I think we're really looking at something: 90% and over. It might be a little lower for people with cirrhosis. It might be a little lower for people who have more advanced liver disease.

The one group of people I'm worried about the most are the people that have late-stage or decompensated cirrhosis. There's very little known about what will be safe and effective. We don't want people to have to get a transplant, and even if they wind up there, there are insurance issues; there's organ scarcity. That's not the outcome we want to see.

And if they get a transplant, we want to be able to treat their hep C if it comes back afterwards -- because it almost always does.

Is this for both monoinfected and coinfected folks with HIV? Is the cure rate about the same, or is there a difference?

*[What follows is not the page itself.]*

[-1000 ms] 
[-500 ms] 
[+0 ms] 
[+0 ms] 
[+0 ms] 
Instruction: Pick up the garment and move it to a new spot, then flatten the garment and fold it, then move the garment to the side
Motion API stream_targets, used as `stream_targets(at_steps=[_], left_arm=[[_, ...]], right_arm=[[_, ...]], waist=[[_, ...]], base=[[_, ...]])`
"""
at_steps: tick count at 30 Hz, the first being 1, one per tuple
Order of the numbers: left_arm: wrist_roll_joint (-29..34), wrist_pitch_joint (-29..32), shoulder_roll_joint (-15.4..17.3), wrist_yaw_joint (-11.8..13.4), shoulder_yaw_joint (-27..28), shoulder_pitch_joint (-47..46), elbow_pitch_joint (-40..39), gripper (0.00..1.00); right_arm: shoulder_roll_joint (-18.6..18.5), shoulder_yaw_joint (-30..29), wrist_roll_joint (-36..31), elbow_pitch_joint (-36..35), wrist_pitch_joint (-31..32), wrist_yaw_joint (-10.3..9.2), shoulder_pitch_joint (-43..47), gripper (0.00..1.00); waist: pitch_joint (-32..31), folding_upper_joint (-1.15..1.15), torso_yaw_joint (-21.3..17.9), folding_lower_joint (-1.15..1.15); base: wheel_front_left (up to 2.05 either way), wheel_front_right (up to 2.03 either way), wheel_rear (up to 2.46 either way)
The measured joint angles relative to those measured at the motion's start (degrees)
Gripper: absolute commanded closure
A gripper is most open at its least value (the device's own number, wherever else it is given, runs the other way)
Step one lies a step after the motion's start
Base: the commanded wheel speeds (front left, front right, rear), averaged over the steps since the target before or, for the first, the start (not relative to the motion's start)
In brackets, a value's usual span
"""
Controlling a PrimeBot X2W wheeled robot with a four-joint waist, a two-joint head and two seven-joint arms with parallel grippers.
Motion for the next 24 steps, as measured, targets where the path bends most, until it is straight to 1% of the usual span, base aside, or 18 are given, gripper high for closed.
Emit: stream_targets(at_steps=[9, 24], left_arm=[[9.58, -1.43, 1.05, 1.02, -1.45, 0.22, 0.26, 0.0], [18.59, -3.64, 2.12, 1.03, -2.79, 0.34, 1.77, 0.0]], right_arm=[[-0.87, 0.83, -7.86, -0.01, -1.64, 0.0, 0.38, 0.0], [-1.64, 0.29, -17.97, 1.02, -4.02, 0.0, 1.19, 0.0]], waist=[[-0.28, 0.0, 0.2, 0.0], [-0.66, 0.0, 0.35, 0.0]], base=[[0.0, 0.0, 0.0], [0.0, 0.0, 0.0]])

Today, we heard it's better in people with HIV. There was a moment when people were stunned, because we're all so used to hearing it's not. I thought it must be due to adherence. The presenter said, "Yeah. I think people really are used to taking pills. They know how to do it." To get in a trial, they had to have an undetectable viral load. They're taking their pills, and if they take their pills, their pills are working. It's always nice when that happens.

 

Let's talk about the cost of the new hep C drugs. It is a very sore spot for a lot of community activists who care about this issue. I think the worry is that if you don't have the right health insurance coverage, you're not going to be able to get access. What's happening out in the community? What are you hearing?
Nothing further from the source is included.